● **DIRECTIONS FOR THIS TASK**
Copy the listing below line for line, starting at its first line and ending with the line that has "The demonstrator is" in it. Add nothing.

● **GIVEN MATERIAL**
+ + + + + + +

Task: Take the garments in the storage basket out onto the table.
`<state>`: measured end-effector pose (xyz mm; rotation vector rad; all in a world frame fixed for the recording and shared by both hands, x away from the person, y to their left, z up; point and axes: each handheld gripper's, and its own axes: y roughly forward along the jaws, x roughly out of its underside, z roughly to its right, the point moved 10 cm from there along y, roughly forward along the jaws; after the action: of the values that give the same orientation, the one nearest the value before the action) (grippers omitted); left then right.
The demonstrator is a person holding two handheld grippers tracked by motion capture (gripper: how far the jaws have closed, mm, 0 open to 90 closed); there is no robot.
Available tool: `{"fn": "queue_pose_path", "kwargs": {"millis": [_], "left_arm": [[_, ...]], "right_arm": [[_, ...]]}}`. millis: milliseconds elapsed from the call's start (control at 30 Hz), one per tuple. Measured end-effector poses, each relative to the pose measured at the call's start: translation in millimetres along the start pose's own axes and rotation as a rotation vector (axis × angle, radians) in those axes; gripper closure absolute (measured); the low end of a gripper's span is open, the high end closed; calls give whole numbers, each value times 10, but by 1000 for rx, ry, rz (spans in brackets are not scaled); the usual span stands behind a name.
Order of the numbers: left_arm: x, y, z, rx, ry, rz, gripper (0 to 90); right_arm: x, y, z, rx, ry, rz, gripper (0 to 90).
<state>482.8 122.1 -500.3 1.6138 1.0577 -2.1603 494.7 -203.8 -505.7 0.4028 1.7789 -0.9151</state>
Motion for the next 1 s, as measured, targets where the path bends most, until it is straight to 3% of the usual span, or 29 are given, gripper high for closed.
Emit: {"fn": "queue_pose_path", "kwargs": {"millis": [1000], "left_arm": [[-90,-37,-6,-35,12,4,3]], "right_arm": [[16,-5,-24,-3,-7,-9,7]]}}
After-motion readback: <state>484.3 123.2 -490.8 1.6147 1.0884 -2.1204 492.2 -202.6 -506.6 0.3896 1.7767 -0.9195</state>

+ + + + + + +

● **THE ANSWER**
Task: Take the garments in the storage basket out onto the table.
`<state>`: measured end-effector pose (xyz mm; rotation vector rad; all in a world frame fixed for the recording and shared by both hands, x away from the person, y to their left, z up; point and axes: each handheld gripper's, and its own axes: y roughly forward along the jaws, x roughly out of its underside, z roughly to its right, the point moved 10 cm from there along y, roughly forward along the jaws; after the action: of the values that give the same orientation, the one nearest the value before the action) (grippers omitted); left then right.
The demonstrator is a person holding two handheld grippers tracked by motion capture (gripper: how far the jaws have closed, mm, 0 open to 90 closed); there is no robot.

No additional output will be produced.